> [Work to be completed]:
Can you quote exactly the stretch of lines from the one with "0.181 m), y" through the final line of the material, both ends included?

> [Available data]:
_ _ _ _
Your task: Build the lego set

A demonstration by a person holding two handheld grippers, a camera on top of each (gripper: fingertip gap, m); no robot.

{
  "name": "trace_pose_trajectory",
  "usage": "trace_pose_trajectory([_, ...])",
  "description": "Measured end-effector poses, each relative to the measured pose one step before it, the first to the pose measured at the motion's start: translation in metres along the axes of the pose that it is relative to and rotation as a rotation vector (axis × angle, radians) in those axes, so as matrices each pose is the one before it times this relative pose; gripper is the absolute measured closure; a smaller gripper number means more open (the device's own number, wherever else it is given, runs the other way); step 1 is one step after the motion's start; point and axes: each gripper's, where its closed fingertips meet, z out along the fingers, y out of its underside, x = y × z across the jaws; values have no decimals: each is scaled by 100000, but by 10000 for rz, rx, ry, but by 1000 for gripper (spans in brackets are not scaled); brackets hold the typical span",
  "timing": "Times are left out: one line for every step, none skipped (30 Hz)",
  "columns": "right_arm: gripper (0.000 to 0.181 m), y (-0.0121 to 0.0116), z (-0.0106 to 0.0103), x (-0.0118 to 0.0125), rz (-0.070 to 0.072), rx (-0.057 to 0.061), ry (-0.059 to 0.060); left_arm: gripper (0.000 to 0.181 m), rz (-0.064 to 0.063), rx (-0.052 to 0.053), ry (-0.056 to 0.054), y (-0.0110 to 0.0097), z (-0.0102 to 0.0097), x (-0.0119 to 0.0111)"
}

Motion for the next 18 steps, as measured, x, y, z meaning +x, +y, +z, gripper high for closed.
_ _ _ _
> [Written solution]:
  "columns": "right_arm: gripper (0.000 to 0.181 m), y (-0.0121 to 0.0116), z (-0.0106 to 0.0103), x (-0.0118 to 0.0125), rz (-0.070 to 0.072), rx (-0.057 to 0.061), ry (-0.059 to 0.060); left_arm: gripper (0.000 to 0.181 m), rz (-0.064 to 0.063), rx (-0.052 to 0.053), ry (-0.056 to 0.054), y (-0.0110 to 0.0097), z (-0.0102 to 0.0097), x (-0.0119 to 0.0111)"
}

Motion for the next 18 steps, as measured, x, y, z meaning +x, +y, +z, gripper high for closed.

Nothing remains to add to the answer.